It bothers me to no end to see “leftists” cheering about us having gotten this guy. From a practical perspective, cheering about Qaddafi’s death is no different from cheering about Saddam’s. Qaddafi getting killed doesn’t solve one problem I’m facing.But, it might give me problems to face later.
Whenever we cheer on simply killing people, rather than lamenting that these people never had a day in Court, we are simply making it easier for Governments to kill off people they find to be irritating. The Government, once given a green light for this kind of behavior, will simply broaden the scope of those it finds reprehensible enough to kill, until the day when Government tries to kill anyone it finds to be irritating.
I far prefer the manner in which we conducted ourselves after World War II. While we made the Nazis and Japanese face the consequences of their activities in Court, Stalin simply murdered millions of German POWs.
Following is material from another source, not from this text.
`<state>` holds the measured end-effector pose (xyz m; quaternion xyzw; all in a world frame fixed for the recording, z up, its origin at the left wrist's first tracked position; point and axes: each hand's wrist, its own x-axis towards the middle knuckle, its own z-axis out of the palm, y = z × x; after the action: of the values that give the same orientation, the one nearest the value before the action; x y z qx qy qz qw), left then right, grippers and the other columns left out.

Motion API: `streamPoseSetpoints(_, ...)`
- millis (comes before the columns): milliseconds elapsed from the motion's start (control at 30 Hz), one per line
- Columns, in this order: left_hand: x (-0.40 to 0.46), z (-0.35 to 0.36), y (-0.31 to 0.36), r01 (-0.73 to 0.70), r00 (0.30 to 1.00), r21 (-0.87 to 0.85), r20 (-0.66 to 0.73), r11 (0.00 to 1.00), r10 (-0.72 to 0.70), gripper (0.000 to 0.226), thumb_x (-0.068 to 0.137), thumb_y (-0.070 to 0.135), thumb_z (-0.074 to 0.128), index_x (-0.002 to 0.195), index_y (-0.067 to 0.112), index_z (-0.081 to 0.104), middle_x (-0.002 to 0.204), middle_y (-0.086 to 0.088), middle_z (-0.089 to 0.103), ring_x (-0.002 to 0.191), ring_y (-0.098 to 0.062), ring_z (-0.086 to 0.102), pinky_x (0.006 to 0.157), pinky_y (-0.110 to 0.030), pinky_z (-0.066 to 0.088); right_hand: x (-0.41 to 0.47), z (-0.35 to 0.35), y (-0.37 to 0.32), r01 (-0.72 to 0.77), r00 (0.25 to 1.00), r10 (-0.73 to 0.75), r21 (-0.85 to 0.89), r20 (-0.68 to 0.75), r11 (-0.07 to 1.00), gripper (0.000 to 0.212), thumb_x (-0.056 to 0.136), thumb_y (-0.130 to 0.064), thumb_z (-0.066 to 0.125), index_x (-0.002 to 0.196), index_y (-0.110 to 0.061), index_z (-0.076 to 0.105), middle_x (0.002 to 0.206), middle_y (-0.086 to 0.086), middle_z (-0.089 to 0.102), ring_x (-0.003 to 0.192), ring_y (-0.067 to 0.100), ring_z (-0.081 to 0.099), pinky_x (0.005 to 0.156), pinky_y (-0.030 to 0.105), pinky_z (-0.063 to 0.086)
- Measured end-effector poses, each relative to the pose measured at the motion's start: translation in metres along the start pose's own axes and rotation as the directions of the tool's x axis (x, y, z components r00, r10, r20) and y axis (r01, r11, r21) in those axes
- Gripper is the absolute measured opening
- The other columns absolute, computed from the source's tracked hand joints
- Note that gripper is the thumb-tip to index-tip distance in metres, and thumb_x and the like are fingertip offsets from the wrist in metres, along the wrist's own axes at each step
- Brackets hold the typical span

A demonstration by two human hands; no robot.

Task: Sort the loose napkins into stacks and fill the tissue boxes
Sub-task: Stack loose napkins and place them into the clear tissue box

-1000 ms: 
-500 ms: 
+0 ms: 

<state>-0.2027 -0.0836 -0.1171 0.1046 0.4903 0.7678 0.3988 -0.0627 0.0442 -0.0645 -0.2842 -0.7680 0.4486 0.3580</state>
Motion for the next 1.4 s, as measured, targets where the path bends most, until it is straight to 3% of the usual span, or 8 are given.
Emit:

We established our system as a just system, and our philosophy as one that demanded that even the worst elements among us must be brought before the bar, and prosecuted, so that the whole world would be aware of why it was that we went after these people. We afforded some of the most vile people who ever lived strong defense lawyers, the right to face their accusers, and an opportunity to tell their own stories.
We worked pretty hard to catch people ALIVE back then, just to make sure that we COULD demonstrate to the world that we were dedicated to the cause of justice.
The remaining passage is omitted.